From the entries below, copy every line holding the word "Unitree".

━━ Provided data ━━

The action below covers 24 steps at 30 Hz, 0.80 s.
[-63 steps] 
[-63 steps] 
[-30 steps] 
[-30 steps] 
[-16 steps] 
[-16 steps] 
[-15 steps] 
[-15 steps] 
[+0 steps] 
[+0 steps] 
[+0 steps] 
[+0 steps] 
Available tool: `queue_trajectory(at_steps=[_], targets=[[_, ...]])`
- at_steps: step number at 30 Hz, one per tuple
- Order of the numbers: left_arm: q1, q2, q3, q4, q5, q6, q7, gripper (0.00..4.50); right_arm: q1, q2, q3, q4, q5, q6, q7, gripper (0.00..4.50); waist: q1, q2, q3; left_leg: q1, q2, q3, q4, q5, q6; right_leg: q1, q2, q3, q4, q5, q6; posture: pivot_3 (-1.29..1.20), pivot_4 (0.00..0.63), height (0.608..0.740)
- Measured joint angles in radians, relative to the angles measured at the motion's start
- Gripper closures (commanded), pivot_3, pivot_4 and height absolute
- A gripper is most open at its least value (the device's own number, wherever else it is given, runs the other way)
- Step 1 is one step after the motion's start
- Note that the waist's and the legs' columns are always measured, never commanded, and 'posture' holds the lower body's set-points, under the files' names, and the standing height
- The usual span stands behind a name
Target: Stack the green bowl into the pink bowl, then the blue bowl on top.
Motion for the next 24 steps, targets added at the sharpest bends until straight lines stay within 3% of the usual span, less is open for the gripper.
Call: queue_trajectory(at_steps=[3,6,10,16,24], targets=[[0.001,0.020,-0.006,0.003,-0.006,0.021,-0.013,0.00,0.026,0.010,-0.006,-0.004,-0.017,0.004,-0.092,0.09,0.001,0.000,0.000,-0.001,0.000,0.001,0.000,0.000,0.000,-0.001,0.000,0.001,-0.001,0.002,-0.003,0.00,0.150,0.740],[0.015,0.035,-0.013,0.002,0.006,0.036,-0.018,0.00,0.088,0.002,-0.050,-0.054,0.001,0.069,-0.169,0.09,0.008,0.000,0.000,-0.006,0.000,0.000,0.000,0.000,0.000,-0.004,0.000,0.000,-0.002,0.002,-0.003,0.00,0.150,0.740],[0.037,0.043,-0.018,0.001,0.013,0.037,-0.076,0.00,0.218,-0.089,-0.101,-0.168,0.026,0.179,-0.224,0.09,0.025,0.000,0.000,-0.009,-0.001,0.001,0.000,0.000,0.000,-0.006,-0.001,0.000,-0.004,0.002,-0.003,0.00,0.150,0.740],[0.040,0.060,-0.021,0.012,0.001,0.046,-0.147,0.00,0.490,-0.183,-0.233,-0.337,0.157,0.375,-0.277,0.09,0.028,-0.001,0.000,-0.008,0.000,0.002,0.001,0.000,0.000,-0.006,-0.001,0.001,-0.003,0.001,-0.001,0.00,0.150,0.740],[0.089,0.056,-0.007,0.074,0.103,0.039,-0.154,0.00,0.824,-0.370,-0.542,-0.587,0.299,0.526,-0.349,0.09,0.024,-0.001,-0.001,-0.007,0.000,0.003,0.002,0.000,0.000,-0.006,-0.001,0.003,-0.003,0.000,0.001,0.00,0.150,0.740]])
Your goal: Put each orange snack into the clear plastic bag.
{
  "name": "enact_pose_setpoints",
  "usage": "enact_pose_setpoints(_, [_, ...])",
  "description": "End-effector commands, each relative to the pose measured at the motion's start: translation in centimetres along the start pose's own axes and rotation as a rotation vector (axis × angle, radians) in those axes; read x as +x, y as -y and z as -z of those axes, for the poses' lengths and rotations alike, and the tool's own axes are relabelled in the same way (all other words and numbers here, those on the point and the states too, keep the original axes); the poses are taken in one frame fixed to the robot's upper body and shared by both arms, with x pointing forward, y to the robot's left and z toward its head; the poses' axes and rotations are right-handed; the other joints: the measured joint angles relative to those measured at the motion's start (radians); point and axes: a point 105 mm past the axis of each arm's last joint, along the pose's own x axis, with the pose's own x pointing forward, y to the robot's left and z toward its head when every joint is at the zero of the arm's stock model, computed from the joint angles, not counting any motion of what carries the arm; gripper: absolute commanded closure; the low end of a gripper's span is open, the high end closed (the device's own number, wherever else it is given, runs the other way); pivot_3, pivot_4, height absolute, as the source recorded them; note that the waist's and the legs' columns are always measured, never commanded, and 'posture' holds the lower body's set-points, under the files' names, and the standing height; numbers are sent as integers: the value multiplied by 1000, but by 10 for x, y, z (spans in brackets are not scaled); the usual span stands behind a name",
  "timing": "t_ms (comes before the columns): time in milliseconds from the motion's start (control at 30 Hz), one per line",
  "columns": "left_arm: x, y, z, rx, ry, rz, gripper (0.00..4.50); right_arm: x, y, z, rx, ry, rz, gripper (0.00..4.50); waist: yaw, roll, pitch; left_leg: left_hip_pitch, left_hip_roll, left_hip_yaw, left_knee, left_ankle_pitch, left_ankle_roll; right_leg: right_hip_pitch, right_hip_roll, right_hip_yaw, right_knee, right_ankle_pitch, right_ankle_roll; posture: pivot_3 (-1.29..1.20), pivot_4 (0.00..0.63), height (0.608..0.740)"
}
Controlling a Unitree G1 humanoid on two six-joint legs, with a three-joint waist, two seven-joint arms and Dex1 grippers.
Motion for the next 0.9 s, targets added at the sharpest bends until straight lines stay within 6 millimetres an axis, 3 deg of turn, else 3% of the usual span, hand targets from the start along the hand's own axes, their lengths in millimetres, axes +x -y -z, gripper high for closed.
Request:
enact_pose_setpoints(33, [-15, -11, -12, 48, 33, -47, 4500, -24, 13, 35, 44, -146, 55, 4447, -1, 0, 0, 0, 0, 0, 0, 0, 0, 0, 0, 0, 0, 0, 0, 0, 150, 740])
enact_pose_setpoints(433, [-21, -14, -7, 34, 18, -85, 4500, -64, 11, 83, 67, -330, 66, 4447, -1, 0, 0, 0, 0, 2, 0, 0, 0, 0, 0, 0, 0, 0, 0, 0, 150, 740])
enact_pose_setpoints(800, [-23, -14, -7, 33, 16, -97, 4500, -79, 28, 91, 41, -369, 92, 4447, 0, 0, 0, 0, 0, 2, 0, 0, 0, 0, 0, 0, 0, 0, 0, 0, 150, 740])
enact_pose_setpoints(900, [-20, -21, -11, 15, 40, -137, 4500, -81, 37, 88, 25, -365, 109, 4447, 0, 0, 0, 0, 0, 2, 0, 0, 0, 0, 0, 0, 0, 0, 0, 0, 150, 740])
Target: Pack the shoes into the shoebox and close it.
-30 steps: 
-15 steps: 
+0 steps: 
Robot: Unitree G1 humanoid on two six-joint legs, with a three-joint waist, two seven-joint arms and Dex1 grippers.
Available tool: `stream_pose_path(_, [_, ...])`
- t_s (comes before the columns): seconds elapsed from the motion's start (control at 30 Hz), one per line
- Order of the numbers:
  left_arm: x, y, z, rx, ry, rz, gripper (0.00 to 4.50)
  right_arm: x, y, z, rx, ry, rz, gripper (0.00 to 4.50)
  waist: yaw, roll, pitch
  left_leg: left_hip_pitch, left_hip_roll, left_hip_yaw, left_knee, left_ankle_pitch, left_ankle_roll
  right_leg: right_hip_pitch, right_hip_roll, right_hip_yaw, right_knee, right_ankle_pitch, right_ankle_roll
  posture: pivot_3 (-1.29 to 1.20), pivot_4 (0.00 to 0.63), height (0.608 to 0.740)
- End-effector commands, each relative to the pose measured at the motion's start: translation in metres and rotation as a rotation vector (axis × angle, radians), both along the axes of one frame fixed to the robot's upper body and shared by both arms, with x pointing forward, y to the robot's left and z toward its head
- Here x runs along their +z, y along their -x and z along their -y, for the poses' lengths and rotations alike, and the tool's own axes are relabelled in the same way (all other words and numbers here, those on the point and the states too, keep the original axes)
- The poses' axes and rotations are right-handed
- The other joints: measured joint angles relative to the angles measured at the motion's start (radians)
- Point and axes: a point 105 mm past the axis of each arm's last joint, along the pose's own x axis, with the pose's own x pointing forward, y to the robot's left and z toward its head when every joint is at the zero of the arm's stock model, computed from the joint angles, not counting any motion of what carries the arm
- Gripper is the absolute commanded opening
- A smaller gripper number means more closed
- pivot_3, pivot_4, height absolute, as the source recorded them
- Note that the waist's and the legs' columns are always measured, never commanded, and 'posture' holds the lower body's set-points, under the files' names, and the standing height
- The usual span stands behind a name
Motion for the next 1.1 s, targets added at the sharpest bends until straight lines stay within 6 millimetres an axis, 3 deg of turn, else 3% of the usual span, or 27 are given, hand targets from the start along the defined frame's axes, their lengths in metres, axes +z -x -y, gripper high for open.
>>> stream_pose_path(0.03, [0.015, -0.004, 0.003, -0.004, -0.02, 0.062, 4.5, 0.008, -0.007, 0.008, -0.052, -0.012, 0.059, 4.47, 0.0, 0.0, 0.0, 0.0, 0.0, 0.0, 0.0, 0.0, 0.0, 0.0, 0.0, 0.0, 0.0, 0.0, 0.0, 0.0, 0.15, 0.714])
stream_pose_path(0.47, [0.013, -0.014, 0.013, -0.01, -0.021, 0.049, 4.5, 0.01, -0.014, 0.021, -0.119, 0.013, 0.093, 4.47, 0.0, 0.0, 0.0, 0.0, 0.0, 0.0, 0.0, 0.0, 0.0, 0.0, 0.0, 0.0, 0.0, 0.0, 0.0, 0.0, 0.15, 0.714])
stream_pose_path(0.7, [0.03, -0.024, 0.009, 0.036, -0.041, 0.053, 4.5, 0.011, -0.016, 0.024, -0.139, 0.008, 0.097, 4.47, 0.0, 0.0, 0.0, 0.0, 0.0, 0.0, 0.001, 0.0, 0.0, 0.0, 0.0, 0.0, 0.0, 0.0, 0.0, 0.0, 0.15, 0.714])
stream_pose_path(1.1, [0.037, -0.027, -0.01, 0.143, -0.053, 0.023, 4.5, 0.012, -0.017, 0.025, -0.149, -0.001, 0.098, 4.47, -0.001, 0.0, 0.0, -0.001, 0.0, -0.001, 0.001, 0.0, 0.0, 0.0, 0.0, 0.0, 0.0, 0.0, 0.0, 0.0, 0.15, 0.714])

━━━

Task solution:
Controlling a Unitree G1 humanoid on two six-joint legs, with a three-joint waist, two seven-joint arms and Dex1 grippers.
Robot: Unitree G1 humanoid on two six-joint legs, with a three-joint waist, two seven-joint arms and Dex1 grippers.

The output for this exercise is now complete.